Der Brief ist nicht unterschrieben. An seinem Ende ist ein schiefer Stempel angebracht: „Amtsgerichtsrat W. Schill“. Nächsten Donnerstag um 9 habe ich mich im Justizgebäude einzufinden, um Angaben in einer unschönen Sache zu machen. Nichts Besonderes, nur eine Petitesse. Trotzdem raubt es mir den Schlaf.
Ich erinnere mich nicht gern an Schill. Seinen Vornamen weiß ich nicht mehr, wir riefen ihn nur Schill. Im Grunde war er nicht viel anders als wir alle, nur ein klein wenig. Die Ohren standen weit vom Kopf ab, und er bekam den Mund nie ganz zu, so dass seine etwas zu großen Zähne stets zu sehen waren. Die Arme standen dünn und staksig vom Körper ab. Als Zeichen seiner Aufregung streckte er mehrmals hintereinander den linken Arm sehr schnell durch, was von einem Knacken im Gelenk begleitet wurde. Unsere Schikanen ließen ihn mit der Zeit schüchtern werden. Das Merkwürdigste an Schill war, dass er sich niemals beklagte. Weder versteckte oder wehrte er sich je, noch sah man ihn eine Träne vergießen. Stumm nahm er jede Demütigung entgegen, wie ein Kartenabreißer im Theater die Billetts. Der schnalzende linke Arm war das einzige Zeugnis seiner Qual. Was aus ihm geworden ist, weiß ich nicht, denn nach dem Schulwechsel habe ich ihn nicht wieder gesehen.

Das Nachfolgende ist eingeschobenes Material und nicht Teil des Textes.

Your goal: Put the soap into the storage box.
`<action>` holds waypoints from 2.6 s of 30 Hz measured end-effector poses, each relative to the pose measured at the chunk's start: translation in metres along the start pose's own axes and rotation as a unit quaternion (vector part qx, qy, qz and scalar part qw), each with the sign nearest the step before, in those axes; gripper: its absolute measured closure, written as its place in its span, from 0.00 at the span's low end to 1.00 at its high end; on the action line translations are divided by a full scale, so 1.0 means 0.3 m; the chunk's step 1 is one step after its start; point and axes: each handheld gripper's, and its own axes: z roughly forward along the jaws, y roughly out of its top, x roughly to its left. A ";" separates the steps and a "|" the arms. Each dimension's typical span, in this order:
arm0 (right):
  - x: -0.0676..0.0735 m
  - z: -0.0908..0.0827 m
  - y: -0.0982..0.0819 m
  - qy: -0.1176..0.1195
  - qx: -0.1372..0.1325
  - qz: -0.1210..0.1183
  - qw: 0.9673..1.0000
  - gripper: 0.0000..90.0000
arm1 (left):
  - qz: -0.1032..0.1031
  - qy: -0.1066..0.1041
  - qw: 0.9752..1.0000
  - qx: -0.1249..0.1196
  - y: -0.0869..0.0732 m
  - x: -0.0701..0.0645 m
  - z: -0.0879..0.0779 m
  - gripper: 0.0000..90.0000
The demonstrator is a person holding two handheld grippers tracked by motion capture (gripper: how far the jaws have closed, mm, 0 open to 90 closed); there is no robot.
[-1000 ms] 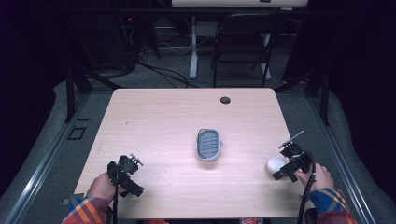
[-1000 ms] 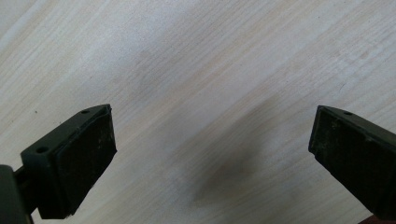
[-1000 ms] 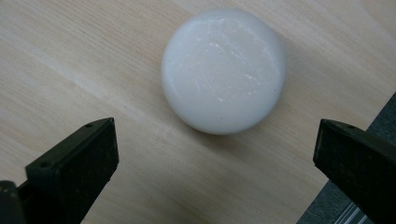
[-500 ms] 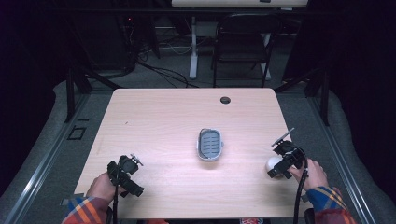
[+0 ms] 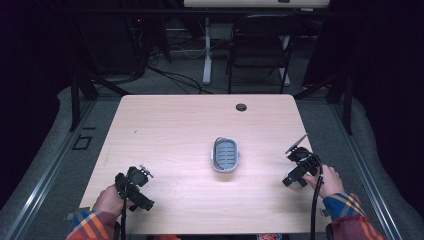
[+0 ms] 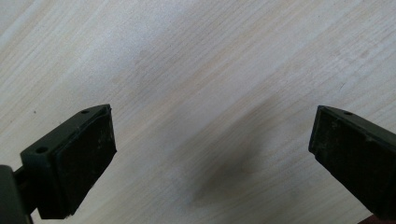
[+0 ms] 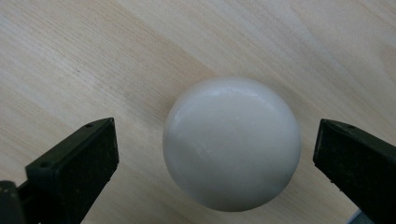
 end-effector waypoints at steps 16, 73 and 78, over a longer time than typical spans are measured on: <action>-0.002 0.016 0.012 0.002 0.013 -0.001 1.000 0.10 | 0.000 0.000 1.000 -0.001 0.000 0.000 -0.001 0.00; 0.019 0.029 0.019 -0.026 0.042 -0.016 0.999 0.27 | 0.000 0.000 1.000 -0.002 0.000 -0.001 -0.001 0.00; 0.022 0.028 0.020 -0.028 0.043 -0.019 0.999 0.27 | 0.000 0.000 1.000 -0.002 0.000 -0.001 -0.001 0.00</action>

Später wäre ich gerne ein Kind gewesen, das sich nicht an den Hänseleien beteiligt hat und dessen Herz offen für die Sonderlinge war. Schill war das Schandmal auf meinem ansonsten tadellosen Charakter. Kein Ehrenamt, kein Einsatz für die Ärmsten, keine Spende vermochten die Erinnerung an die Abwesenheit meines Mitgefühls aufzuwiegen. Man leidet noch lange an der eigenen Gemeinheit.